Zwei von drei Wählern haben den parteilosen Pro-Europäer Emmanuel Macron zum Präsidenten gewählt. Jeder dritte Wähler entschied sich für die rechte Nationalistin Marine Le Pen – weit weniger, als sie und viele Beobachter vorhergesagt hatten, aber genug, um sich noch in der Wahlnacht zur stärksten Opposition auszurufen. Jeder vierte Wahlberechtigte blieb lieber zuhause, und zu diesen zwölf Millionen Nichtwählern kommen noch über vier Millionen hinzu, die einen leeren oder einen ungültigen Wahlschein abgaben.
In die Erleichterung über den Sieg des jüngsten Präsidenten der französischen Geschichte mischt sich darum Skepsis innerhalb wie außerhalb des Landes: Frankreichs politische Landschaft muss binnen kurzem neu gestaltet werden. Das zerrissene Land muss seine eigene Zukunft energisch gestalten und zugleich mit Deutschland für ein orientierungsloses Europa nach neuen Wegen suchen. Viel Zeit für diese gewaltigen Aufgaben bleibt nicht.
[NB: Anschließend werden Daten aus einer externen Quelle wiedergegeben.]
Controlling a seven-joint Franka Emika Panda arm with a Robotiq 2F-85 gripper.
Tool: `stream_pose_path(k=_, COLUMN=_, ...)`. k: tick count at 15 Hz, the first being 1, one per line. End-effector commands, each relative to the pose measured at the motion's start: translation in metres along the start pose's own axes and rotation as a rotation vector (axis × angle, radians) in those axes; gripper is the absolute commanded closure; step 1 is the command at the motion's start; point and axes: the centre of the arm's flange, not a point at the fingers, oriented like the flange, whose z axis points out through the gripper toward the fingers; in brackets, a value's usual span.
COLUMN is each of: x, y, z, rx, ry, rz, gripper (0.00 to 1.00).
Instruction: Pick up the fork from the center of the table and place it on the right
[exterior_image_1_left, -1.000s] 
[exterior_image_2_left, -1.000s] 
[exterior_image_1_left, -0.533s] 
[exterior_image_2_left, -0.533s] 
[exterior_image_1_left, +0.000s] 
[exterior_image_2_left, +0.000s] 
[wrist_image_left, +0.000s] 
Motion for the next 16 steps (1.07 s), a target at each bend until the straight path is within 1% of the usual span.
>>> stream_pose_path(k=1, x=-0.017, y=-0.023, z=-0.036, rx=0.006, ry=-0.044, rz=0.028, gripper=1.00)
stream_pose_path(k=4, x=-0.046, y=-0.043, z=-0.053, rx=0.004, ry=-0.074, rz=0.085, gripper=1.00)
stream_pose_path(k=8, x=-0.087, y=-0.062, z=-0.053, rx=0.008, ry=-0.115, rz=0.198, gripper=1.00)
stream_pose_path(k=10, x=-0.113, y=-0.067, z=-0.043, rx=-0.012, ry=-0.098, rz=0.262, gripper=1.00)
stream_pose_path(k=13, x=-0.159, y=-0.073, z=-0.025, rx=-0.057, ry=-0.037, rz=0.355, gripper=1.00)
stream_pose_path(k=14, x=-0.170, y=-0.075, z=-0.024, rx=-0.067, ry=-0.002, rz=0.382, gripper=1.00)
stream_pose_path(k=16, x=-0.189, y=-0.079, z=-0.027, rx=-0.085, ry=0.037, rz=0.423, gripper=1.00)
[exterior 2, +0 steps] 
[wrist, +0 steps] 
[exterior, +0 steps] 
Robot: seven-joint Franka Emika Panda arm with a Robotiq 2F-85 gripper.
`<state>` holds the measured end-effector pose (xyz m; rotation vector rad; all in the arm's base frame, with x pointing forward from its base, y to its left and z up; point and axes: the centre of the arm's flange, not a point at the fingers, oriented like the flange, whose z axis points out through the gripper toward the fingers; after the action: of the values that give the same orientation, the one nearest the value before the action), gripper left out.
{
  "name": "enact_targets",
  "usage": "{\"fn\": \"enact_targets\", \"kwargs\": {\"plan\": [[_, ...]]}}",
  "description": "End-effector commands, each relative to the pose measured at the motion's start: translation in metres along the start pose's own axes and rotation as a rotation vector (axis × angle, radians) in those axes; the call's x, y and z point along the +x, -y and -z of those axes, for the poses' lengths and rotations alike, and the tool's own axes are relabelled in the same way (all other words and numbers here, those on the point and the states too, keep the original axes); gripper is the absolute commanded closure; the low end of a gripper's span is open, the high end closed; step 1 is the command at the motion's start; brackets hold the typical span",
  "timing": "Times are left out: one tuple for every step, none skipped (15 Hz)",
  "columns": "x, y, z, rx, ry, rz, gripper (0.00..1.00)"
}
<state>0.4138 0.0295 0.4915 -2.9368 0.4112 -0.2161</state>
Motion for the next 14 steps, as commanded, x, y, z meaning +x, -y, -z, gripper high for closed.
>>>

In vier Wochen stehen Wahlen zur Nationalversammlung an. Es erscheint mehr als ungewiss, ob die traditionellen Kräfte links und rechts der Mitte bis dahin ihre Niederlage mit neuem Elan überwinden können; ob der von Le Pen angekündigte "tiefe Wandel" des Front national bis dahin überhaupt schon begonnen werden und ob Macrons Bewegung "En marche" in so kurzer Zeit die Durchsetzungskraft einer Partei erlangen kann.